Anyway, we got on a call with him and told him that we had always tried to make the arrangement very clear, and if he was confused then we were sorry but that didn’t change the reality of the situation. This made him incredibly angry and he expressed as much on the phone. Later he refused to continue communicating with us, told us that he might have to get his company’s lawyers involved, and sent my partner a long private message detailing his feelings. In this message he said that my partner and him had been friends for a long time, that *they* had decided to start this company together and that I was just some woman who was duplicitous and had manipulated my partner into changing the dynamics of their friendship.
I think for a long time he didn’t believe that our company could be real. In his mind we were just kids his age and the idea that we could start an entire company seemed a little far-fetched to him. But when he saw that it had started to work out, that we were capable of building the product and setting up the legal and financial structure of the organization, that it was a legitimate venture that we had created from scratch and turned into a functioning business, he suddenly felt like being a part of it too.
So he constructed a narrative in his head about how none of this would have been possible without him and how he had always been part of the company from the start despite us never having had any conversations that would suggest this. And that his name was not on the paperwork was due entirely to the fact that *I* was a secretive, manipulative woman who had come between him and his friend and somehow taken over their company.
For about a year after this happened I couldn’t understand what I had done wrong. I wracked my brain for any signs I might have missed and poured over our communications with him to see what could possibly have suggested the reality that he had constructed. Because the truth was that I had started a company with my husband and we had agreed that his friend would be our first customer. For the entire life of the company I was the sole full-time employee, and my partner was helping me out part-time. From my perspective we had never done anything that would suggest that the friend would be our third co-founder.
It would have been one thing if the friend had said that now he realized that the company might actually work out, he wanted to be included in the team. But it was completely another to suggest that *I* had duped him and manipulated my husband into cutting him out of the company.

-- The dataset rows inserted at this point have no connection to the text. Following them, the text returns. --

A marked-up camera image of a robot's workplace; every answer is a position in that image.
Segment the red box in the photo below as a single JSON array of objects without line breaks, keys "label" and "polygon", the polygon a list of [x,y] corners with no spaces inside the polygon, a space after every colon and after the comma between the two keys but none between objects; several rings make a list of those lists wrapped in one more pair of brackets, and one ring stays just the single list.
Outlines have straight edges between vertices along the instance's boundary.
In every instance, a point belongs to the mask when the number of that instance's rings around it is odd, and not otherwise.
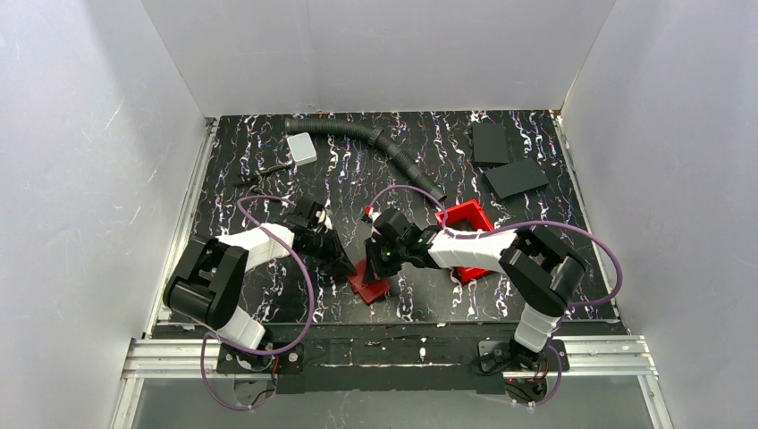
[{"label": "red box", "polygon": [[[434,217],[437,218],[437,224],[442,225],[442,212],[435,213]],[[494,229],[493,224],[487,219],[487,215],[484,214],[484,210],[475,199],[470,199],[465,203],[448,208],[447,226],[464,221],[470,223],[474,231],[492,231]],[[466,268],[463,266],[457,266],[455,272],[462,282],[469,282],[491,273],[491,271],[481,268]]]}]

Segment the black marbled table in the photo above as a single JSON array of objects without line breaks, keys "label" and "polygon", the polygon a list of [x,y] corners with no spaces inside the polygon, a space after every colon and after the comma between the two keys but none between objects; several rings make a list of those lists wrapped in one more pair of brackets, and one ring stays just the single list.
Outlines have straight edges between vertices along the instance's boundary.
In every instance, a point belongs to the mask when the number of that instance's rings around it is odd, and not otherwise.
[{"label": "black marbled table", "polygon": [[[414,112],[320,115],[376,124],[392,133],[395,141],[429,176],[441,183],[447,206],[476,198],[495,227],[519,221],[544,219],[585,227],[577,195],[567,171],[547,111]],[[195,214],[194,232],[208,236],[236,233],[251,227],[237,209],[237,199],[248,195],[235,188],[237,175],[288,160],[283,139],[285,115],[224,116],[219,121],[202,194]],[[550,185],[506,201],[497,201],[482,181],[482,169],[471,164],[466,128],[472,121],[497,122],[506,127],[512,160],[530,157],[542,166]],[[315,163],[278,172],[265,180],[266,194],[295,199],[311,195],[323,200],[354,263],[363,258],[363,240],[370,229],[360,222],[363,207],[379,190],[406,184],[387,157],[367,144],[344,137],[314,136]],[[419,195],[407,191],[383,198],[383,206],[396,206],[422,228],[434,223],[434,209]],[[283,205],[259,202],[251,207],[259,220],[282,214]],[[607,294],[590,242],[572,233],[562,238],[586,258],[592,270],[576,299],[598,299]],[[518,320],[524,300],[509,279],[490,274],[461,284],[449,270],[421,270],[406,265],[390,279],[392,290],[367,306],[345,281],[312,273],[316,286],[317,323],[366,324],[398,322],[457,322]],[[240,303],[261,321],[303,322],[307,315],[305,282],[291,258],[259,266],[248,273]],[[574,319],[616,318],[611,305],[585,307]]]}]

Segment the black corrugated hose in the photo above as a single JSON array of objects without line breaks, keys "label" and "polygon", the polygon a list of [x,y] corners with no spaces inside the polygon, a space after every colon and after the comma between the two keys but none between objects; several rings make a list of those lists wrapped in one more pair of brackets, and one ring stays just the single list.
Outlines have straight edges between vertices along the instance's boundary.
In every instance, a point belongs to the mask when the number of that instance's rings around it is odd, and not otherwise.
[{"label": "black corrugated hose", "polygon": [[392,139],[382,132],[381,127],[368,127],[360,123],[342,121],[339,119],[290,119],[284,120],[284,132],[297,134],[307,132],[310,134],[332,134],[335,136],[347,136],[366,141],[369,145],[376,146],[387,154],[392,162],[405,174],[410,182],[440,201],[444,201],[446,195],[432,179],[429,179],[418,165],[413,162],[408,152],[400,149]]}]

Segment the black tile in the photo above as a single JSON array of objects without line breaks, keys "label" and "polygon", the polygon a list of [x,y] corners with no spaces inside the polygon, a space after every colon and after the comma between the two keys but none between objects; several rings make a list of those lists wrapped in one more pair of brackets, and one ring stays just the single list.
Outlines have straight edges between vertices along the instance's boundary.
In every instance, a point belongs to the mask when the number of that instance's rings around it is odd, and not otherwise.
[{"label": "black tile", "polygon": [[541,188],[548,184],[547,176],[534,159],[527,158],[484,172],[484,179],[499,199]]},{"label": "black tile", "polygon": [[474,167],[496,167],[509,162],[505,127],[499,123],[475,122],[471,127]]}]

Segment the red object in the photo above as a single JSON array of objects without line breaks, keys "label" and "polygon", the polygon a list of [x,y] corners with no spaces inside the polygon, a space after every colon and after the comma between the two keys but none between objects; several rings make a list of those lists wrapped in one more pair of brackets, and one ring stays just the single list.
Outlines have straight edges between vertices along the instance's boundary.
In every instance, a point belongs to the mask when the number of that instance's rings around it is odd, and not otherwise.
[{"label": "red object", "polygon": [[[437,218],[437,224],[442,225],[442,212],[435,213],[434,217]],[[448,226],[464,221],[469,222],[474,231],[492,231],[494,229],[493,224],[487,219],[487,215],[484,214],[484,210],[475,199],[470,199],[465,203],[448,208],[448,220],[445,222]],[[483,275],[491,273],[491,271],[481,268],[466,268],[463,266],[457,266],[455,272],[462,282],[478,279]]]},{"label": "red object", "polygon": [[353,293],[357,293],[366,305],[376,301],[376,299],[387,293],[387,290],[392,287],[392,285],[385,279],[370,282],[368,284],[363,283],[363,274],[366,271],[365,259],[361,259],[361,261],[356,264],[356,271],[357,273],[355,275],[348,276],[348,281],[350,282],[350,287],[353,289]]}]

After I spent that year trying to look for answers that would corroborate his version of events and not finding any, I started to feel angry. Very, very angry. By this time we had cut ties with him and shut down the company. We didn’t need any legal troubles so we decided to go find another idea and build another website. Even if it was a confusing situation, the better way to work it out would have been to clarify instead of attack. Why was I being made the scapegoat here? It didn’t make sense and that only made me more angry.
I think the real reason I was angry had nothing to do with the other person, it was more that I was taken completely by surprise. I had not expected it to turn out like this and I felt on some level that if I had done something differently then I would have been able to somehow prevent all this from happening. But I wasn’t acting any differently in this situation than I had in other situations which had not turned out this way, which meant it was not my behavior that had caused this to happen. It was not my fault no matter how much this person wanted it to be.
I realized that the reason I was surprised was because I was not properly calibrated to humanity. People are emotional and sometimes not good at communicating their feelings. They can be unkind and not rigorous about uncovering the truth. They might frame things in a way that only benefits them and try to aggressively push that framing onto other people. They might choose to selectively look at the parts of reality that serve their narrative while conveniently leaving out parts that show the complete picture.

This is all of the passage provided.